Although the intelligence produced by this phantasmagorical network is constantly depicted by Hollywood as having brought anything and everything just a mouse click away, or, more ominously, as having achieved a comprehensive and undifferentiated police state sprung from Edward Snowden’s worst nightmare, the facts are contrary to both of these common pictures. The size of the Data Machine reflects its immaturity and the struggle to tame its subject matter more than its omniscience. Few inside the military or the world of public policy seem to be able to pinpoint this core problem because today’s data collectors—military and civilian, government and commercial, public and private—all have one thing in common: whether through personal smartphones or through the most sophisticated hyperspectral imaging sensors, they accumulate unprecedented amounts of data. Think about your own information glut: texts, e-mails, photos, videos, music, paper mail, lists, and books residing on multiple appliances that are impossible to shut off, ponderous to categorize, and difficult to find.

The government effort costing hundreds of billions of dollars, constituting tens of thousands of sensors and hundreds of thousands of human operators and analysts, is barely able to keep up with the task of finding and monitoring a few thousand people. And that’s the point: monumental leaps have occurred, both in technology and in the ways of war, but they have all been to achieve a very limited objective. The military has been transformed and become hyperprecise, but it also has become able to do only one thing: drill down to the individual—a terrorist, a car, an armored vehicle, a window in an office, the most hidden or fragile heart or brain of a machine or a network. Data feeds this incredible targeting machine, which goes about its work with such economy that it is sometimes not even apparent what is being destroyed, let alone why. It is such a new way of warfare that every death—friendly and enemy—is enormously magnified. Ours is a numerically anomalous tragedy; theirs an exaggerated and overmagnified victory.

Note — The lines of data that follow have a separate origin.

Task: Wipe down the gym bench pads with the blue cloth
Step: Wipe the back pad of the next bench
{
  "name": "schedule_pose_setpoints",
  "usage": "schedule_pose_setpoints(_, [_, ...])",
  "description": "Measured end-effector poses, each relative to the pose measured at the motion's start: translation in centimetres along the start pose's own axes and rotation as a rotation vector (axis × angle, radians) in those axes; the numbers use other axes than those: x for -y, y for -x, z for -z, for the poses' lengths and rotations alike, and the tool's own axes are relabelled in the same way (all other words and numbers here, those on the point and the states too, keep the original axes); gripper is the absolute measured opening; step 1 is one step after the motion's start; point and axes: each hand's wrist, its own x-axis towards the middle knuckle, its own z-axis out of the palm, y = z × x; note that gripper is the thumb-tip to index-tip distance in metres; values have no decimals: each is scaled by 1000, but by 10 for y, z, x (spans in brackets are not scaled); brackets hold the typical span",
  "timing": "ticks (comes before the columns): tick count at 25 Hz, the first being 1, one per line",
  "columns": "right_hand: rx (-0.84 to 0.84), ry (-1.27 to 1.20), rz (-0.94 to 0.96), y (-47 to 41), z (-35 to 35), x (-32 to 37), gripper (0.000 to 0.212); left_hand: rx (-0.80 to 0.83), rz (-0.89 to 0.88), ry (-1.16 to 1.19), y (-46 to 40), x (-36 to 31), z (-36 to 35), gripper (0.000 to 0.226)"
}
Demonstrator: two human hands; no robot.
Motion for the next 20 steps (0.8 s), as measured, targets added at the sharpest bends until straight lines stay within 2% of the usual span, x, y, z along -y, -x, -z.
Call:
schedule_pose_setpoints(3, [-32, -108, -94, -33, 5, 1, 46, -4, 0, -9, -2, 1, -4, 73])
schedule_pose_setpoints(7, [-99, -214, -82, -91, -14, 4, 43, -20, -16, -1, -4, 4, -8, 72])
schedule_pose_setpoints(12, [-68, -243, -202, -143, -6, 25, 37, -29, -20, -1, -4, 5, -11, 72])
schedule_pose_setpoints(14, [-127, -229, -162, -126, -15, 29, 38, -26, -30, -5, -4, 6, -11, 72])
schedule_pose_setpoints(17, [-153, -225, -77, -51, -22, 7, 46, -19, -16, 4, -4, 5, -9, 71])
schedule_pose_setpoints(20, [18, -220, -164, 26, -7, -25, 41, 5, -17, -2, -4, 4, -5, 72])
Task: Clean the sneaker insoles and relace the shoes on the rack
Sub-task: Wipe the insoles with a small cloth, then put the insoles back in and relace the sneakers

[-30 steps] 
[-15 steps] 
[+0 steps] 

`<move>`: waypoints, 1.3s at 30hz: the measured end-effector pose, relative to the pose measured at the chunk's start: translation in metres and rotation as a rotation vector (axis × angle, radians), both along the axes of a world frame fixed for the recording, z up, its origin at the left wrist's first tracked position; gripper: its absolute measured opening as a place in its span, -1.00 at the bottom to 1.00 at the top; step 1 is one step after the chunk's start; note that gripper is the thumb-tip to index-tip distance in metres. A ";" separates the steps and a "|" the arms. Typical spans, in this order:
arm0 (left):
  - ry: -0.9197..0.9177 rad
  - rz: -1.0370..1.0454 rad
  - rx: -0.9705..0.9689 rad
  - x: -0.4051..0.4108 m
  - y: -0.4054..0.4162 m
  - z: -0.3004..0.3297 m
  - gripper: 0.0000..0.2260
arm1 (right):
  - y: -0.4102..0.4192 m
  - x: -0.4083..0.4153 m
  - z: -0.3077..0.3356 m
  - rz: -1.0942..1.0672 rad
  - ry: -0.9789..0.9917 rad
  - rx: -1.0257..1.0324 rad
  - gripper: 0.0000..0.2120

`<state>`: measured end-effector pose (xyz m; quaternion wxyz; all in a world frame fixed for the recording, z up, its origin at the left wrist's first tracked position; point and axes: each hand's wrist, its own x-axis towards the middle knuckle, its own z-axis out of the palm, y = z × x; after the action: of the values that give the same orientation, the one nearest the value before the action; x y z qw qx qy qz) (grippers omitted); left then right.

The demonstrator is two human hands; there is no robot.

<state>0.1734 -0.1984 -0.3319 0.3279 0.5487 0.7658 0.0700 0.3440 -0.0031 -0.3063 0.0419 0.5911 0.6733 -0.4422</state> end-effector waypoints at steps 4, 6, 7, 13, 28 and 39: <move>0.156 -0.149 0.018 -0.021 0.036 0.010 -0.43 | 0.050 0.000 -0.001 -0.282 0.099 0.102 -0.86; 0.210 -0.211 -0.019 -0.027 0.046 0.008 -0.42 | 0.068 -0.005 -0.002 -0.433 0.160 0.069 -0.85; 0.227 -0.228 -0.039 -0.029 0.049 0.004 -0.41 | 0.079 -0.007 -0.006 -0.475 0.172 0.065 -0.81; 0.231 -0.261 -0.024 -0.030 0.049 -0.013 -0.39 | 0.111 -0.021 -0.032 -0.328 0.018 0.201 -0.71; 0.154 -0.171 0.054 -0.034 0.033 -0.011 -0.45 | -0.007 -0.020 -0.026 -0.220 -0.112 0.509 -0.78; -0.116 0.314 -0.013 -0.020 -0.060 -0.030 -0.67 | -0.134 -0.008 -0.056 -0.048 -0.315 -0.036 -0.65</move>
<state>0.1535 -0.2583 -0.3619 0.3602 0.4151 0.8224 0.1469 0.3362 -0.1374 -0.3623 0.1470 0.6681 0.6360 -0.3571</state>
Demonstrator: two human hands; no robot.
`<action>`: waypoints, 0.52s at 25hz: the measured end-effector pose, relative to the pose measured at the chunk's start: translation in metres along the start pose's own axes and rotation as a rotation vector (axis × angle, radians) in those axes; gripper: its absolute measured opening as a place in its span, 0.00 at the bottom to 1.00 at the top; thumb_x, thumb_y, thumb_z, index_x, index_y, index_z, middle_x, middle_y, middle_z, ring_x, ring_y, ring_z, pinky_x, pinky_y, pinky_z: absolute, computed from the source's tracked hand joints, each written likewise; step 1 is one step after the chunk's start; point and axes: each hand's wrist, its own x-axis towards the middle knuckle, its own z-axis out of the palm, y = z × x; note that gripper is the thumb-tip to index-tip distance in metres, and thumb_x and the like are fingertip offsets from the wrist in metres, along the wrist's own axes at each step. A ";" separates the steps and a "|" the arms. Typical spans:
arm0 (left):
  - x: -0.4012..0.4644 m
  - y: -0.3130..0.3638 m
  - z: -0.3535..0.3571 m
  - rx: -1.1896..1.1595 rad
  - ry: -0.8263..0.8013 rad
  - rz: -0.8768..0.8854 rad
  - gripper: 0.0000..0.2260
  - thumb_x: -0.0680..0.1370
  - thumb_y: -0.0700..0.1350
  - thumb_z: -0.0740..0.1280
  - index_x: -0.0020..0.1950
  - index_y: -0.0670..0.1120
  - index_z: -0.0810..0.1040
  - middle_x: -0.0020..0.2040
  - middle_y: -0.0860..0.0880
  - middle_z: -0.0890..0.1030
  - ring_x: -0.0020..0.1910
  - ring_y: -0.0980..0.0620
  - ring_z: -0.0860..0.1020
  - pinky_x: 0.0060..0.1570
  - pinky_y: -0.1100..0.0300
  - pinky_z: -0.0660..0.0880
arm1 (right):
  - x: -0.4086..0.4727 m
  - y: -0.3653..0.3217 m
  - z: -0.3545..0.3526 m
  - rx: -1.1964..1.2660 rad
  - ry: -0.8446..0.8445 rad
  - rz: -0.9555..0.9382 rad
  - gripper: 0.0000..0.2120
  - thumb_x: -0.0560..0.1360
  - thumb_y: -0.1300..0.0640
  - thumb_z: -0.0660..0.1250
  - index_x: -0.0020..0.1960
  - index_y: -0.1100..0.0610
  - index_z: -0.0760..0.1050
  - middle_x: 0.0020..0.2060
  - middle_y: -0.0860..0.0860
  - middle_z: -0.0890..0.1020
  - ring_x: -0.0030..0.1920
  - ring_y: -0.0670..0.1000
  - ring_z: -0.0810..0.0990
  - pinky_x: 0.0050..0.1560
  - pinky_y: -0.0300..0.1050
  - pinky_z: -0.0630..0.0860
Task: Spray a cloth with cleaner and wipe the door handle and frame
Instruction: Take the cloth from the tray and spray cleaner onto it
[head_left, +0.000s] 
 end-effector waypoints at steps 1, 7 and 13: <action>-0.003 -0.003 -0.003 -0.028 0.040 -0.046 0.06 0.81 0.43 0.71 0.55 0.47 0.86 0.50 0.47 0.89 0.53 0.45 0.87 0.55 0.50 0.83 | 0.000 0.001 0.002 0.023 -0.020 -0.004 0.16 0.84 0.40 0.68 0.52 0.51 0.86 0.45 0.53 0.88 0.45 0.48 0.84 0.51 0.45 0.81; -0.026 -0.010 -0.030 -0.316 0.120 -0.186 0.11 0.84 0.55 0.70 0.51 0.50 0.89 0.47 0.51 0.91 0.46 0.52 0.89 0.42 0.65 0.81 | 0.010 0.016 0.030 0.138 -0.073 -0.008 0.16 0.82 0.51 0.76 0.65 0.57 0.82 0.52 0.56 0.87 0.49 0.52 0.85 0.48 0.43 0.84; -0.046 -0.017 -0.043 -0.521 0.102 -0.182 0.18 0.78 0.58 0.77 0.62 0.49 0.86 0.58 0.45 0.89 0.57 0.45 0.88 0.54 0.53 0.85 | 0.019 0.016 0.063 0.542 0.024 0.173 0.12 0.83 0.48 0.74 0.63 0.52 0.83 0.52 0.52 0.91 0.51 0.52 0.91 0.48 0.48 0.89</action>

Almost a decade and a half after 9/11, when I look at the digital legions splayed out on a truly global battlefield, I see drones and the Data Machine they serve—the unmanned with all of its special and unique ways—as the greatest threat to our national security, our safety, and our very way of life. If drones instantly didn’t exist, the black boxes that are at the heart of the Data Machine would still equip manned aircraft and satellites, and would even be propelling themselves around on the ground. And yet drones are the proper place to start thinking about our illusory pursuit of this brand of perfect war, both the godlike endeavor to root out evil and the increased unwillingness to suffer human sacrifice in the course of making war.